◆ **INFORMATION PROVIDED**

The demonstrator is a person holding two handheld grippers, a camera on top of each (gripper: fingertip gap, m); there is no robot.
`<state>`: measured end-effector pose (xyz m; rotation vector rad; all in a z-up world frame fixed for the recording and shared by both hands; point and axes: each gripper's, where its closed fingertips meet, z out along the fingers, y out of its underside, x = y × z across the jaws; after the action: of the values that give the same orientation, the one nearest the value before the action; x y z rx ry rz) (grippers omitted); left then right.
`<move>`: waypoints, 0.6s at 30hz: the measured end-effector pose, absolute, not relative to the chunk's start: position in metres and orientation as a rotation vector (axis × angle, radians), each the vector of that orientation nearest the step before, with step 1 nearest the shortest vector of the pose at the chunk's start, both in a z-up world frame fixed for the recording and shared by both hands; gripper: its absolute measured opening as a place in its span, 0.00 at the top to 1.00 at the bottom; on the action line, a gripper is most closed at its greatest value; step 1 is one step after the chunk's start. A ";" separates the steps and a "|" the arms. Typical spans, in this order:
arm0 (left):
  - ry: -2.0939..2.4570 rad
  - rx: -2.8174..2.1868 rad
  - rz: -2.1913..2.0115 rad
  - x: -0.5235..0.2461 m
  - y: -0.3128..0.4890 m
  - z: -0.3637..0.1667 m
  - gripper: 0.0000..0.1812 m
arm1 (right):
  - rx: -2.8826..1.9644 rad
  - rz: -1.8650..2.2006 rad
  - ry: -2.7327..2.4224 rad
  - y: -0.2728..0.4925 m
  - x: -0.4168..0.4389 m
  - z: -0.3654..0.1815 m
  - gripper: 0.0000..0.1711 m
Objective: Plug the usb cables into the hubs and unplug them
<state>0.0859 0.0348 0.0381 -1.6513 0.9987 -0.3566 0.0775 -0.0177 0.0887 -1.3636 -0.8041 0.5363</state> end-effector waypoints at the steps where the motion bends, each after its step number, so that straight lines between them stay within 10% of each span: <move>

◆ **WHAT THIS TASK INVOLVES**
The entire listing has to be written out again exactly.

◆ **SOLUTION FOR THIS PROBLEM**
The demonstrator is a person holding two handheld grippers, a camera on top of each (gripper: fingertip gap, m); there is no robot.
`<state>`: measured end-effector pose (xyz m; rotation vector rad; all in a z-up world frame fixed for the recording and shared by both hands; point and axes: each gripper's, where its closed fingertips meet, z out along the fingers, y out of its underside, x = y × z across the jaws; after the action: of the values that give the same orientation, the one nearest the value before the action; x y z rx ry rz) (grippers omitted); left then right.
`<move>`: waypoints, 0.6s at 30hz: the measured end-effector pose, absolute, not relative to the chunk's start: position in metres and orientation as a rotation vector (axis × angle, radians), each the vector of that orientation nearest the step before, with step 1 nearest the shortest vector of the pose at the chunk's start, both in a z-up world frame fixed for the recording and shared by both hands; gripper: its absolute measured opening as a place in its span, 0.00 at the top to 1.00 at the bottom; on the action line, a gripper is most closed at its greatest value; step 1 is one step after the chunk's start. A ";" separates the steps and a "|" the arms. Typical spans, in this order:
arm0 (left):
  - ry: -2.0939..2.4570 rad
  - rx: -2.8174..2.1868 rad
  - rz: -2.1913..2.0115 rad
  - x: -0.5235..0.2461 m
  - y: -0.3128..0.4890 m
  - z: -0.3637..0.1667 m
  - gripper: 0.0000..0.1812 m
arm1 (right):
  - rx: -2.8826..1.9644 rad
  - rz: -1.8650..2.2006 rad
  - ry: -2.7327..2.4224 rad
  - y: -0.2728..0.4925 m
  - x: -0.4168..0.4389 m
  - z: -0.3654..0.1815 m
  - gripper: 0.0000..0.1711 m
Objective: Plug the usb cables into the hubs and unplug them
<state>0.0859 0.0348 0.0381 -1.6513 0.9987 -0.3566 0.0775 -0.0177 0.0887 -1.3636 -0.8041 0.5363</state> end-effector waypoints at the steps where the motion bends, each after its step number, so that straight lines between them stay within 10% of each span: <move>

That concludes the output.